Because a Triple-A manager's primary job is to develop players for the major league affiliate, winning is viewed as a bonus. RedHawks manager Tony DeFrancesco, though, believes winning is part of the process, a message players have embraced the past decade.
The RedHawks open the Pacific Coast League playoffs on Wednesday night, hosting Omaha at Chickasaw Bricktown Ballpark in Game 1 of a best-of-five series. It's the seventh time the past 10 years DeFrancesco has led a PCL team to a division title.
“We want players that end up in Houston to not only be used to winning but expect to win and believe they're going to win,” said Astros general manger Jeff Luhnow. “The success that Tony has had, and the success this team has had, is going to lead to that result.”

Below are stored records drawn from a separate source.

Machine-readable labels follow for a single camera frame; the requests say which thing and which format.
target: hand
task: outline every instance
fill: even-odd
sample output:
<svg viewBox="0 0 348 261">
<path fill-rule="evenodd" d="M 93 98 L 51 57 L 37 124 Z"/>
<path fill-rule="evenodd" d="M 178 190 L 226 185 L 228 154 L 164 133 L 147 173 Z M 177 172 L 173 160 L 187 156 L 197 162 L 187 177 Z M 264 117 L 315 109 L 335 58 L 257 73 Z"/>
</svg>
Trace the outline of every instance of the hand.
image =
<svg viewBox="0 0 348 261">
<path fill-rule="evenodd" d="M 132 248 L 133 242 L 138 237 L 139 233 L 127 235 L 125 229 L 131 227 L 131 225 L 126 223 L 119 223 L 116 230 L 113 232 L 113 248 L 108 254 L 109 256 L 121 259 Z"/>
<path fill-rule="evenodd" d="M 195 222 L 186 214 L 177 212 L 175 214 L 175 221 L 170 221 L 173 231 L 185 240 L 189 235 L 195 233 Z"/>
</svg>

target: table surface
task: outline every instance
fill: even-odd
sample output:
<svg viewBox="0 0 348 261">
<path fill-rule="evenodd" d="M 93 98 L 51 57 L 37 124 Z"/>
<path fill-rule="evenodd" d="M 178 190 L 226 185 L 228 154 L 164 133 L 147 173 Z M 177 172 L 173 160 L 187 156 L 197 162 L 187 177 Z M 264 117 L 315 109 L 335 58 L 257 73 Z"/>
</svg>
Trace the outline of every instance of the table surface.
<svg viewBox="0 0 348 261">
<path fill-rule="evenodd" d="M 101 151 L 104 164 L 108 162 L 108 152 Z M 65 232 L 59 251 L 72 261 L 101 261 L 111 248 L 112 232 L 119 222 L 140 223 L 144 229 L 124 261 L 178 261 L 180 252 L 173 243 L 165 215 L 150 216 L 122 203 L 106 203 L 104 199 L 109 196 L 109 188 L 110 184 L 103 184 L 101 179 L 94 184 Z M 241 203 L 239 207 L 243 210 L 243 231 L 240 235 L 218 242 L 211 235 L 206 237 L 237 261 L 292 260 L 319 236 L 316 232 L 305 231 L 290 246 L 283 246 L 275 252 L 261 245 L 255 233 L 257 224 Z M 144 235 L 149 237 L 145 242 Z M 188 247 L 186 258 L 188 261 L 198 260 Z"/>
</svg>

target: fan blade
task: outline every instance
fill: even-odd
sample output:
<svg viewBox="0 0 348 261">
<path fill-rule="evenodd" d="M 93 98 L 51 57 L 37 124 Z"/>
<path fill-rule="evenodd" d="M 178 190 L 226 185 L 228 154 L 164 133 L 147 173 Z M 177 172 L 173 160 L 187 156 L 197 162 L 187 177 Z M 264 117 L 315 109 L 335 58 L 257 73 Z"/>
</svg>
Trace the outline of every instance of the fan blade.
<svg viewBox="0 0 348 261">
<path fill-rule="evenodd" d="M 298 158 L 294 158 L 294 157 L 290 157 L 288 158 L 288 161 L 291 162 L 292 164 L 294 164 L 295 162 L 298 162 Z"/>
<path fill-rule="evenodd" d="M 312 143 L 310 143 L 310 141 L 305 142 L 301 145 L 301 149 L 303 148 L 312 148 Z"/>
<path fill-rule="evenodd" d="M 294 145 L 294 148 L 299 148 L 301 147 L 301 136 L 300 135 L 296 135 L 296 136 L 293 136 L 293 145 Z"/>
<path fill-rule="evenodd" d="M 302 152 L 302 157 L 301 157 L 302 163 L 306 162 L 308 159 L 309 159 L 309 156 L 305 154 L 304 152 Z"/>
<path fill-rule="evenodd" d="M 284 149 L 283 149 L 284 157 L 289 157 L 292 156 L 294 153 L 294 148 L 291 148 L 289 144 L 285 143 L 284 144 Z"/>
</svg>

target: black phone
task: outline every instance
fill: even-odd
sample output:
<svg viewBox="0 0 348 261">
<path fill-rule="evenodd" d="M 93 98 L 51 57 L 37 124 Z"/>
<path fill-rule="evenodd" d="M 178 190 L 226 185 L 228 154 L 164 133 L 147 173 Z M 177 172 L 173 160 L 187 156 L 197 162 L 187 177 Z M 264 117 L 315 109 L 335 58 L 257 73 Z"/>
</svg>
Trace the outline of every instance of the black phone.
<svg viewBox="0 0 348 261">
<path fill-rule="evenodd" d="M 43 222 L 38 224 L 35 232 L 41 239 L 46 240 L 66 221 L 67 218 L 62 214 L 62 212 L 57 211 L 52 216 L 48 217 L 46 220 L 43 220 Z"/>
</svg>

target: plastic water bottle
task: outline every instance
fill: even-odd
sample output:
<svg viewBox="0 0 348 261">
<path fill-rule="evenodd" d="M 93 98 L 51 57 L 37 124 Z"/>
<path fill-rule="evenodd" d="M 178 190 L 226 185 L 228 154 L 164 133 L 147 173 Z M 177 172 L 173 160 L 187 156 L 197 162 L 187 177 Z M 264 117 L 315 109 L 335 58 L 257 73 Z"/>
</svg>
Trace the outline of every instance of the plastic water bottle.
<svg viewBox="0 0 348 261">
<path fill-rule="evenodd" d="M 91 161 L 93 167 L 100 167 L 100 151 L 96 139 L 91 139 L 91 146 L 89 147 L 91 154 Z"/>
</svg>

DeFrancesco, 50, has been more successful than any Triple-A manager the past decade. His teams are a combined 175 games above .500. He even went 15-15 the final 30 games last season as the interim manager of the Astros, a team that lost 107 games.
Even though Luhnow hired Bo Porter to fill Houston's managerial vacancy, Luhnow said DeFrancesco is vital in a rebuilding phase that's starting to produce quality players.
“Tony's role is one of the most important roles in our entire organization from top to bottom,” Luhnow said. “He's the one who has to evaluate these players and tell us when they're ready. He's also the one to help them maintain their confidence and inspire them.
“I think that experience last year with us in Houston helped give Tony give an even better perspective of what it takes to succeed at the big league level. He's clearly a winner. He has a track record of winning.”
DeFrancesco led Sacramento to six division titles, including three PCL titles (2003, 2004 and 2007). The River Cats also reached the PCL finals in 2009.
One of DeFrancesco's best assets is he finds ways to keep players motivated throughout a long, grueling season.
“Over the years there have been some teams we've played against that have checked out (mentally) the final month or so, they just ride it out,” DeFrancesco said. “That's one thing I remind them, there's not going to be any early vacations (mentally).
“If you're here for the long haul, your goal may be to earn a September call-up or prove you can play at the Triple-A level. I feel winning helps keep players focused on the big picture.”
Triple-A managers face challenges ranging from losing top prospects to the majors to the big league club requiring he throw a certain pitcher on a certain night.
So how does DeFrancesco consistently win at a level where rosters constantly change throughout a 144-game season?
“He doesn't put pressure on you. He lets you go out and play,” said center fielder George Springer. “At the same time, if something goes wrong, he teaches you. That's something you really appreciate. He knows how to walk that thin line between a teacher and letting you play.